Procedures

Intended audience: Anyone who is administering the Summit Database Replica.

Deployment

Deployments are done with the Makefile in the GitHub repo.

Maintenance

Below are the maintenance tasks that should be performed.
  • Validate backups

  • Review storage growth and PVC size

  • Check resource usage and connections

  • Periodically update the Postgres version to stay current. Note that with logical replication that the Postgres versions do not have to match between the publication and the subscription.

Communicate on the df-announce Slack channel when there will be maintenance.

Backup

Backups are configured with the CNPG operator.

Cold Startup

Validate replication is active after an outage.

Cold Shutdown

No specific shutdown procedures needed.

Reproduce Service

The service cannot be easily reproduced for testing as it would impact connections on the Summit database.

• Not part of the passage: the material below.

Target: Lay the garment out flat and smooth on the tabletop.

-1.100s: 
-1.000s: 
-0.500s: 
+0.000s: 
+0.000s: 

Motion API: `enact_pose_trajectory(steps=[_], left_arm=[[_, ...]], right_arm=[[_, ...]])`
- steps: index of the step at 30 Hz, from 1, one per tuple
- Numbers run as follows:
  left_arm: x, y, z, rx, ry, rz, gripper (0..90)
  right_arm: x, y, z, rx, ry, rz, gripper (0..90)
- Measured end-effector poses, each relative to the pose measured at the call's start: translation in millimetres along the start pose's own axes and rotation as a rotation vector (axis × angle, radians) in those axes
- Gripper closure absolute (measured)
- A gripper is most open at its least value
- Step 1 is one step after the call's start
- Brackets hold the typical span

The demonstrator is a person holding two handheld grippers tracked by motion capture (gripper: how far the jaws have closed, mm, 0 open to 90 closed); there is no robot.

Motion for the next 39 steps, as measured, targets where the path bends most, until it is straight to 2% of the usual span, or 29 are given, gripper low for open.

Downloading Summit Postgres schemas

The below commands can used to download the schemas from the summit. This can be used for troubleshooting to compare if tables are missing or with schema mismatches. Tables can also be viewed live with replicauser account.

pg_dump -s exposurelog -h db-lhn.cp.lsst.org -U replicauser > exposurelog.sql
pg_dump -s narrativelog -h db-lhn.cp.lsst.org -U replicauser > narrativelog.sql
pg_dump -s nightreport -h db-lhn.cp.lsst.org -U replicauser > nightreport.sql

Rebuild Subscriptions

If logical replication loses replication slots on the publisher or there is some other unrecoverable error the tables need to be truncated. TRUNCATE keeps the schema while deleting the data. This will work as long as the schema matches Summit. The rebuild process differs depending of the type issue. Below details the process for each subscription.

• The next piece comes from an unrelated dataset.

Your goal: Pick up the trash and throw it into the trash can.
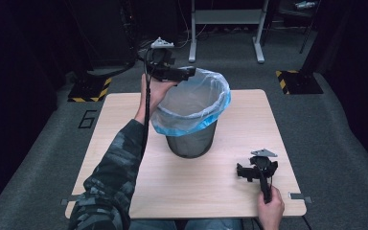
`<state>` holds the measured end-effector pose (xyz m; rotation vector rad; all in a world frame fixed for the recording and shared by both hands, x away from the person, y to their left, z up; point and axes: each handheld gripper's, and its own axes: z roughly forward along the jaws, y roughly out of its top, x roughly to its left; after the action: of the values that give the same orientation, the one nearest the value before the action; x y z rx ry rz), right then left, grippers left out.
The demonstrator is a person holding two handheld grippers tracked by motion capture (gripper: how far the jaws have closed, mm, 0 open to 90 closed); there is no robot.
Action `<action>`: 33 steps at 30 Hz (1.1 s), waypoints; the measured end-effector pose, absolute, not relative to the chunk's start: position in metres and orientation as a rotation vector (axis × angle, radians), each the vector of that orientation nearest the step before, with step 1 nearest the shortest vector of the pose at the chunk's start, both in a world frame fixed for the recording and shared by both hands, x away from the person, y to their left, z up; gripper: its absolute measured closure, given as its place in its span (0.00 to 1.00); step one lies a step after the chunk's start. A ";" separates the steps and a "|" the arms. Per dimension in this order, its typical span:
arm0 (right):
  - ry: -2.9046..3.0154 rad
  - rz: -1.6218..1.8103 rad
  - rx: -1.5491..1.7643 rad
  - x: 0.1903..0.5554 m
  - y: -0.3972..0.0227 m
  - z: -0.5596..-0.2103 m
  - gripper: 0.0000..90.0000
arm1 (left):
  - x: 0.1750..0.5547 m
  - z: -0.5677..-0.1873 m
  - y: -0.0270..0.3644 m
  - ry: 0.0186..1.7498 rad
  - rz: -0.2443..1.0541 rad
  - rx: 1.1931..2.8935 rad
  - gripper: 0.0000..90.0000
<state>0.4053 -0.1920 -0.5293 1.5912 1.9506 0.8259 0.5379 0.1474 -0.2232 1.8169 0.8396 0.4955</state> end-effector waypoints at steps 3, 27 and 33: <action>1.953 0.824 1.588 0.405 -0.192 -0.529 0.00 | 0.532 -0.221 0.157 0.833 0.527 1.818 0.09; 1.953 0.824 1.588 0.405 -0.192 -0.529 0.00 | 0.512 -0.259 0.269 1.024 0.632 1.769 0.12; 1.953 0.825 1.588 0.405 -0.192 -0.529 0.00 | 0.511 -0.288 0.295 1.105 0.627 1.770 0.12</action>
<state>0.4054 -0.1922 -0.5294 1.5880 1.9528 0.8246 0.5114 0.2951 -0.2878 1.7700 1.1050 0.6271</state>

Rebuild Subscription - Exposurelog and ConsDB

If logical replication loses replication slots on the publisher or there is some other unrecoverable error the tables need to be truncated. TRUNCATE keeps the schema while deleting the data. This will work as long as the schema matches Summit. The rebuild process differs depending of the type issue.

To rebuild run the following.
  1. Connect to the exposurelog database with \c exposurelog

  2. If the replication slot is missing or does not exist an error like this will be in the alerts or logs replication slot usdf_exposurelog does not exist. Disable and drop the exposurelog subscription.

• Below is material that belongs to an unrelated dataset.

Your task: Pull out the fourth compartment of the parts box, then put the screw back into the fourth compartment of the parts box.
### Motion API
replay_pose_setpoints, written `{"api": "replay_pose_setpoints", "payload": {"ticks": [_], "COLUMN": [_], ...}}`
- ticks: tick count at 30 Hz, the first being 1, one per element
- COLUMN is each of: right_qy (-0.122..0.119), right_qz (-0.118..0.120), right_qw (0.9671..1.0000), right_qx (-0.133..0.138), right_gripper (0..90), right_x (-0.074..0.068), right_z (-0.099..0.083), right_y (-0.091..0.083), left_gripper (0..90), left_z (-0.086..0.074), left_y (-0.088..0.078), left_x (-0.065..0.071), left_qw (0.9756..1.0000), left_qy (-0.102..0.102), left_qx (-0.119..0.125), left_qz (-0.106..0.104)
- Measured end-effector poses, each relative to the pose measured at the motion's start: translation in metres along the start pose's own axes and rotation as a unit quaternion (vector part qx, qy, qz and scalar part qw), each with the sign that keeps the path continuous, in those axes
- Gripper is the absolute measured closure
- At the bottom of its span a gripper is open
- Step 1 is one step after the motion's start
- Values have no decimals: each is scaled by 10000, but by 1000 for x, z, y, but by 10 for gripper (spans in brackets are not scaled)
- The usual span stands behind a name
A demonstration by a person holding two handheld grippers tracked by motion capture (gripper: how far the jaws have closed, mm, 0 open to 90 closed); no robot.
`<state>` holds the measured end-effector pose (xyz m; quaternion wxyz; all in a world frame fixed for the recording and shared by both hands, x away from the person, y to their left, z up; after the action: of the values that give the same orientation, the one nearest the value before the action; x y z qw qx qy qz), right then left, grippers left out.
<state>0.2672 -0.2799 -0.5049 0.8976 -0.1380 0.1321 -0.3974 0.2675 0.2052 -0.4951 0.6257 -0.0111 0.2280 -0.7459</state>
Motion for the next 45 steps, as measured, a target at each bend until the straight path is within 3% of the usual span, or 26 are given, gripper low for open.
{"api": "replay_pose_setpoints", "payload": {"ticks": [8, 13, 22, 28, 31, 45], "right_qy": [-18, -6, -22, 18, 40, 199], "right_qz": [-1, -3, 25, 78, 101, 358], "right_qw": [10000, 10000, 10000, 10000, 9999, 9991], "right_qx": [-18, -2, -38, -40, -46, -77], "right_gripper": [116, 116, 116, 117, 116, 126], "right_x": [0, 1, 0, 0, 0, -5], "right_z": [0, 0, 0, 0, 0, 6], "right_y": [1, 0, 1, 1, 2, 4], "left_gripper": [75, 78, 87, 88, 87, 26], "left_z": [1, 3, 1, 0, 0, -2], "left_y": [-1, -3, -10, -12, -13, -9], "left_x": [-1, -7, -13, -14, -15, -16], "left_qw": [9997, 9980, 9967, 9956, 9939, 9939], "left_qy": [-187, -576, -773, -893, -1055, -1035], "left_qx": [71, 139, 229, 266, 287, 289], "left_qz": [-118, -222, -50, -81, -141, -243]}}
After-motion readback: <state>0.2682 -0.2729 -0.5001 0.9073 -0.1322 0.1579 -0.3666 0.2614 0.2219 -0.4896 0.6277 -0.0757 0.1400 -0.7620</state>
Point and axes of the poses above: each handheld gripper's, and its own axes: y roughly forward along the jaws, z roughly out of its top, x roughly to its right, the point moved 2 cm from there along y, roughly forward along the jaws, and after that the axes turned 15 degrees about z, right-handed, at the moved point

    ALTER SUBSCRIPTION usdf_exposurelog DISABLE;
    ALTER SUBSCRIPTION usdf_exposurelog SET (slot_name=NONE);
    DROP SUBSCRIPTION usdf_exposurelog;
    

    If the message is not replication slot does not exist the replication slot still exists on the summit and needs to be deleted. An example of a message is This slot has been invalidated because it exceeded the maximum reserved size Run the below omitting the line with slot_name=NONE

    ALTER SUBSCRIPTION usdf_exposurelog DISABLE;
    DROP SUBSCRIPTION usdf_exposurelog;
    
  3. Truncate the exposurelog and cdb schemas.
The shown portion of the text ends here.